__Task objective__
Among the lines below, count those containing the word "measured". Give the number only.

__Dataset extract__
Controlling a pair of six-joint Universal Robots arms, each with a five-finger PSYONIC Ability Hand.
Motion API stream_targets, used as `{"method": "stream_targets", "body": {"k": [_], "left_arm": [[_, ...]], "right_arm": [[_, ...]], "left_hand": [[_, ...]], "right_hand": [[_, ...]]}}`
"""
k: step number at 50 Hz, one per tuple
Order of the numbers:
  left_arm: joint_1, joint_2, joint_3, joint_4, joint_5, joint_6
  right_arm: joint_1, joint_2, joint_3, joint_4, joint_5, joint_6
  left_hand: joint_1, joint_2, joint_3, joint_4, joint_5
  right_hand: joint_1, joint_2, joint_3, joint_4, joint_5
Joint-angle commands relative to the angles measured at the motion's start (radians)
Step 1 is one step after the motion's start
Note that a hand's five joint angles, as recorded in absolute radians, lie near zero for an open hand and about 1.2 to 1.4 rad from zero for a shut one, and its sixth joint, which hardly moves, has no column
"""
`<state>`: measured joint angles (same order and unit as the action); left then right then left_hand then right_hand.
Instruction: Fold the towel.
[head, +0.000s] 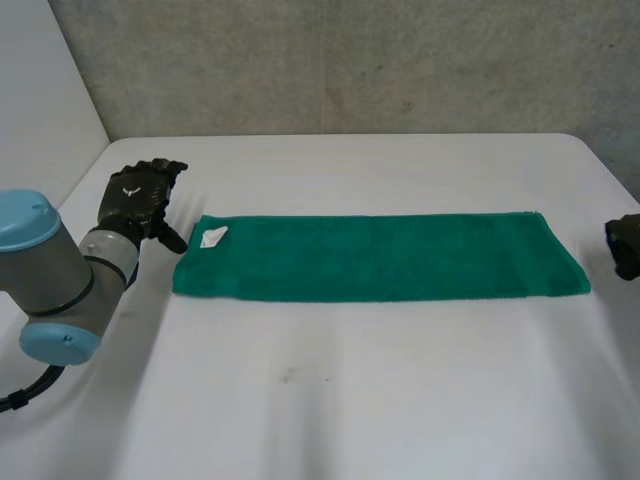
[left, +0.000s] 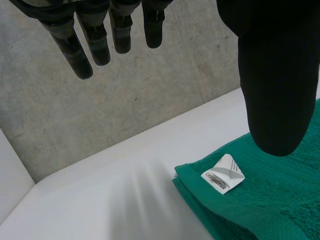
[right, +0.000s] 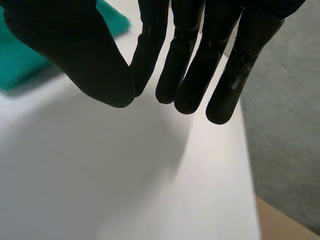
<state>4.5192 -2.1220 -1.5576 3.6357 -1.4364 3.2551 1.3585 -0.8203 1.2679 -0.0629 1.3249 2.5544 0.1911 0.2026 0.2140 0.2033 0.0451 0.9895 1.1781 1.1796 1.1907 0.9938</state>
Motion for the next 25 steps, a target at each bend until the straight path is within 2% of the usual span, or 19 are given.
{"method": "stream_targets", "body": {"k": [1,3,4,9,25], "left_arm": [[0.0,0.004,-0.004,0.0,-0.001,0.0],[0.0,0.007,-0.009,0.0,0.001,0.0],[0.0,0.008,-0.012,0.0,0.001,0.0],[0.0,0.011,-0.015,-0.002,0.001,0.0],[0.0,0.007,-0.015,0.001,0.001,0.0]], "right_arm": [[-0.041,-0.017,0.024,0.029,-0.128,0.023],[-0.041,-0.025,0.036,0.028,-0.161,0.03],[-0.041,-0.054,0.066,0.022,-0.235,0.059],[-0.042,-0.065,0.09,0.018,-0.308,0.093],[-0.012,-0.01,0.085,-0.014,-0.314,0.087]], "left_hand": [[-0.017,-0.028,-0.039,-0.029,-0.045],[-0.017,-0.028,-0.039,-0.029,-0.045],[-0.017,-0.028,-0.039,-0.029,-0.045],[-0.017,-0.028,-0.039,-0.029,-0.045],[-0.017,-0.028,-0.039,-0.029,-0.045]], "right_hand": [[0.106,-0.083,-0.084,-0.095,-0.073],[0.029,-0.159,-0.161,-0.172,-0.15],[-0.131,-0.319,-0.321,-0.332,-0.31],[-0.168,-0.356,-0.358,-0.369,-0.346],[-0.194,-0.383,-0.384,-0.395,-0.373]]}}
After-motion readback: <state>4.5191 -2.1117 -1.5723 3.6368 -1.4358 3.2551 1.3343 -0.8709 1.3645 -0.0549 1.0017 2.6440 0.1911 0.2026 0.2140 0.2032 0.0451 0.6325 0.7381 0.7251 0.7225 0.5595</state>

__The answer__
2